- _PROMPT_
Restate all of the data precisely, omitting nothing.

= Beginning of Section =

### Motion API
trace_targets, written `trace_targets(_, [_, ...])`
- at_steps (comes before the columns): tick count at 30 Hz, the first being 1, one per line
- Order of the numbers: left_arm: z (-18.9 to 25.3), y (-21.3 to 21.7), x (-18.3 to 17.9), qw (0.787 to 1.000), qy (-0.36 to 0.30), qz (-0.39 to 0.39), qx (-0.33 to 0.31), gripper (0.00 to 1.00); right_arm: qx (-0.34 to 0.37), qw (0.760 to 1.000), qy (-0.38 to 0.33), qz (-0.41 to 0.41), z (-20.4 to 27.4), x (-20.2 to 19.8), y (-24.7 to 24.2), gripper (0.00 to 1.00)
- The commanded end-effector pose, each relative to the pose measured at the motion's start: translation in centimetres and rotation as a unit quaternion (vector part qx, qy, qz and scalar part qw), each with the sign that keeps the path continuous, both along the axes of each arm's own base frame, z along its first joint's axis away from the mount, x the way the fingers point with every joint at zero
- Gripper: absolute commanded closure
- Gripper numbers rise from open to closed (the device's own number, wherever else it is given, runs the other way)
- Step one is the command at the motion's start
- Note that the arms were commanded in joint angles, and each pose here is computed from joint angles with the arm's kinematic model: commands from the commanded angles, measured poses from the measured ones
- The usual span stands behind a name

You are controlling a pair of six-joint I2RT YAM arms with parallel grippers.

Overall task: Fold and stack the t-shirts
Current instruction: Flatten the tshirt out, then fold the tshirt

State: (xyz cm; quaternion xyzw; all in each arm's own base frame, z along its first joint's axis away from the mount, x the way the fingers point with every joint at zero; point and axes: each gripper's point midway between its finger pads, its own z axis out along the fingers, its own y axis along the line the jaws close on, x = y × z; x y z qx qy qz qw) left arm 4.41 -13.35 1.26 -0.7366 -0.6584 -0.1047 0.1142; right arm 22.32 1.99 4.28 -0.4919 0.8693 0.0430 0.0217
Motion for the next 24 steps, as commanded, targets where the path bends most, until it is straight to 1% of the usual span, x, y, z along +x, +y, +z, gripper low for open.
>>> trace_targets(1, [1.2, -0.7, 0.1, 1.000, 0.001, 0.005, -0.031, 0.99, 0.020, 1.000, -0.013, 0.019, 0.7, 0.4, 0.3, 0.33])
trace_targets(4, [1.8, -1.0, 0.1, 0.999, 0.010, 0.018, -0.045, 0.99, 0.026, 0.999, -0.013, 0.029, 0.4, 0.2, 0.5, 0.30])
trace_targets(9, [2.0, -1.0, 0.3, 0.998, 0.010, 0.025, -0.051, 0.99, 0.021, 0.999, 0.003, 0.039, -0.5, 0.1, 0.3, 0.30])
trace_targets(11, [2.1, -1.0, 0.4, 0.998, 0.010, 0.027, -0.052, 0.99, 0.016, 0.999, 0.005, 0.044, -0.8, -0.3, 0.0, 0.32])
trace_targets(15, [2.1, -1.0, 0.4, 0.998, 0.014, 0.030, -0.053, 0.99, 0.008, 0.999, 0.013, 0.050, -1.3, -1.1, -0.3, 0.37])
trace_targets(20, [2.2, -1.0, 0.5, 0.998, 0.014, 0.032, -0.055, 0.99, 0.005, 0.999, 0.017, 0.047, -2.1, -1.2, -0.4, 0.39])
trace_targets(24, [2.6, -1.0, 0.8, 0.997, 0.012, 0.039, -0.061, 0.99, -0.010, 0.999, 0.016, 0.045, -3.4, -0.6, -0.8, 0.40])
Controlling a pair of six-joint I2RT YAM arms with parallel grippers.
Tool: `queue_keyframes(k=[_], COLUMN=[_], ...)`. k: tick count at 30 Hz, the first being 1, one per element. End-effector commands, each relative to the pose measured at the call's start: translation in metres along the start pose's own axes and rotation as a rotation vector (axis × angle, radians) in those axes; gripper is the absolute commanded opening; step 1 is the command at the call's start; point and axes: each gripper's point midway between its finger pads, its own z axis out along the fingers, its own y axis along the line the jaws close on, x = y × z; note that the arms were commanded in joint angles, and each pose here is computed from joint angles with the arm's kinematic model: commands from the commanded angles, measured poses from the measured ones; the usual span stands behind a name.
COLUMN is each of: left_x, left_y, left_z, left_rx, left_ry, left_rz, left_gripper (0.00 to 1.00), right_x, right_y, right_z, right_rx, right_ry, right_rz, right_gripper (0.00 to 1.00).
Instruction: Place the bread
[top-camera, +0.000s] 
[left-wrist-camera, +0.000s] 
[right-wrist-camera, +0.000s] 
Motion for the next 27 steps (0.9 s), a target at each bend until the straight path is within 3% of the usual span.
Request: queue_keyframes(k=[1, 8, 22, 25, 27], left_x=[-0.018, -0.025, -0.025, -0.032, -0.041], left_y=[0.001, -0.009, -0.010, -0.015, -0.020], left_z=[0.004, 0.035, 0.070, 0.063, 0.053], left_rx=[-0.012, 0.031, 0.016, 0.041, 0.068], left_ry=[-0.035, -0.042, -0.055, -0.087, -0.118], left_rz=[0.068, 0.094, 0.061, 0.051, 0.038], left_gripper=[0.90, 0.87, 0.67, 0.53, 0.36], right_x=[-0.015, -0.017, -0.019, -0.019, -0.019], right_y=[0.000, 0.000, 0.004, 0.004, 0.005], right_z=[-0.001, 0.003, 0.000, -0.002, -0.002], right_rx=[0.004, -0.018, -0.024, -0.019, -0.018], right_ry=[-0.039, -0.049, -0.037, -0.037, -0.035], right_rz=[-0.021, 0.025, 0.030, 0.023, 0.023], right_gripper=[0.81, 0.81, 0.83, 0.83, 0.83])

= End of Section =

- _SOLUTION TO THE PROBLEM_
### Motion API
trace_targets, written `trace_targets(_, [_, ...])`
- at_steps (comes before the columns): tick count at 30 Hz, the first being 1, one per line
- Order of the numbers: left_arm: z (-18.9 to 25.3), y (-21.3 to 21.7), x (-18.3 to 17.9), qw (0.787 to 1.000), qy (-0.36 to 0.30), qz (-0.39 to 0.39), qx (-0.33 to 0.31), gripper (0.00 to 1.00); right_arm: qx (-0.34 to 0.37), qw (0.760 to 1.000), qy (-0.38 to 0.33), qz (-0.41 to 0.41), z (-20.4 to 27.4), x (-20.2 to 19.8), y (-24.7 to 24.2), gripper (0.00 to 1.00)
- The commanded end-effector pose, each relative to the pose measured at the motion's start: translation in centimetres and rotation as a unit quaternion (vector part qx, qy, qz and scalar part qw), each with the sign that keeps the path continuous, both along the axes of each arm's own base frame, z along its first joint's axis away from the mount, x the way the fingers point with every joint at zero
- Gripper: absolute commanded closure
- Gripper numbers rise from open to closed (the device's own number, wherever else it is given, runs the other way)
- Step one is the command at the motion's start
- Note that the arms were commanded in joint angles, and each pose here is computed from joint angles with the arm's kinematic model: commands from the commanded angles, measured poses from the measured ones
- The usual span stands behind a name

You are controlling a pair of six-joint I2RT YAM arms with parallel grippers.

Overall task: Fold and stack the t-shirts
Current instruction: Flatten the tshirt out, then fold the tshirt

State: (xyz cm; quaternion xyzw; all in each arm's own base frame, z along its first joint's axis away from the mount, x the way the fingers point with every joint at zero; point and axes: each gripper's point midway between its finger pads, its own z axis out along the fingers, its own y axis along the line the jaws close on, x = y × z; x y z qx qy qz qw) left arm 4.41 -13.35 1.26 -0.7366 -0.6584 -0.1047 0.1142; right arm 22.32 1.99 4.28 -0.4919 0.8693 0.0430 0.0217
Motion for the next 24 steps, as commanded, targets where the path bends most, until it is straight to 1% of the usual span, x, y, z along +x, +y, +z, gripper low for open.
>>> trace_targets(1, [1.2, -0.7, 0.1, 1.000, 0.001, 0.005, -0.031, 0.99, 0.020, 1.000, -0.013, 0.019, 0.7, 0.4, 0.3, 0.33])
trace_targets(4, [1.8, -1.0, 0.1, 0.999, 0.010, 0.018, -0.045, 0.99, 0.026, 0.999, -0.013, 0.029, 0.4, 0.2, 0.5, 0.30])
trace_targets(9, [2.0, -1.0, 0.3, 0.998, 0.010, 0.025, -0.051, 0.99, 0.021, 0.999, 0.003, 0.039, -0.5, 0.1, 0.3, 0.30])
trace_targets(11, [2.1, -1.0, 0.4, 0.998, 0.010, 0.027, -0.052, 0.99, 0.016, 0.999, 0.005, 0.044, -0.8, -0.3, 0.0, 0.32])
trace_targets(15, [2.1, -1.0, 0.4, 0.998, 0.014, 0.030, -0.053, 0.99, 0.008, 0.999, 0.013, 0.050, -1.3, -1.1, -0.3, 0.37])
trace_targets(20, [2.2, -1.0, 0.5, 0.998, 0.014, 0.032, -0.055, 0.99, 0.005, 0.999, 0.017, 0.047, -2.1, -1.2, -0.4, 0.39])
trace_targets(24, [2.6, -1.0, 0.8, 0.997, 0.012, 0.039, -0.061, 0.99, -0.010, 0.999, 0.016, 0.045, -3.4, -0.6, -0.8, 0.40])
Controlling a pair of six-joint I2RT YAM arms with parallel grippers.
Tool: `queue_keyframes(k=[_], COLUMN=[_], ...)`. k: tick count at 30 Hz, the first being 1, one per element. End-effector commands, each relative to the pose measured at the call's start: translation in metres along the start pose's own axes and rotation as a rotation vector (axis × angle, radians) in those axes; gripper is the absolute commanded opening; step 1 is the command at the call's start; point and axes: each gripper's point midway between its finger pads, its own z axis out along the fingers, its own y axis along the line the jaws close on, x = y × z; note that the arms were commanded in joint angles, and each pose here is computed from joint angles with the arm's kinematic model: commands from the commanded angles, measured poses from the measured ones; the usual span stands behind a name.
COLUMN is each of: left_x, left_y, left_z, left_rx, left_ry, left_rz, left_gripper (0.00 to 1.00), right_x, right_y, right_z, right_rx, right_ry, right_rz, right_gripper (0.00 to 1.00).
Instruction: Place the bread
[top-camera, +0.000s] 
[left-wrist-camera, +0.000s] 
[right-wrist-camera, +0.000s] 
Motion for the next 27 steps (0.9 s), a target at each bend until the straight path is within 3% of the usual span.
Request: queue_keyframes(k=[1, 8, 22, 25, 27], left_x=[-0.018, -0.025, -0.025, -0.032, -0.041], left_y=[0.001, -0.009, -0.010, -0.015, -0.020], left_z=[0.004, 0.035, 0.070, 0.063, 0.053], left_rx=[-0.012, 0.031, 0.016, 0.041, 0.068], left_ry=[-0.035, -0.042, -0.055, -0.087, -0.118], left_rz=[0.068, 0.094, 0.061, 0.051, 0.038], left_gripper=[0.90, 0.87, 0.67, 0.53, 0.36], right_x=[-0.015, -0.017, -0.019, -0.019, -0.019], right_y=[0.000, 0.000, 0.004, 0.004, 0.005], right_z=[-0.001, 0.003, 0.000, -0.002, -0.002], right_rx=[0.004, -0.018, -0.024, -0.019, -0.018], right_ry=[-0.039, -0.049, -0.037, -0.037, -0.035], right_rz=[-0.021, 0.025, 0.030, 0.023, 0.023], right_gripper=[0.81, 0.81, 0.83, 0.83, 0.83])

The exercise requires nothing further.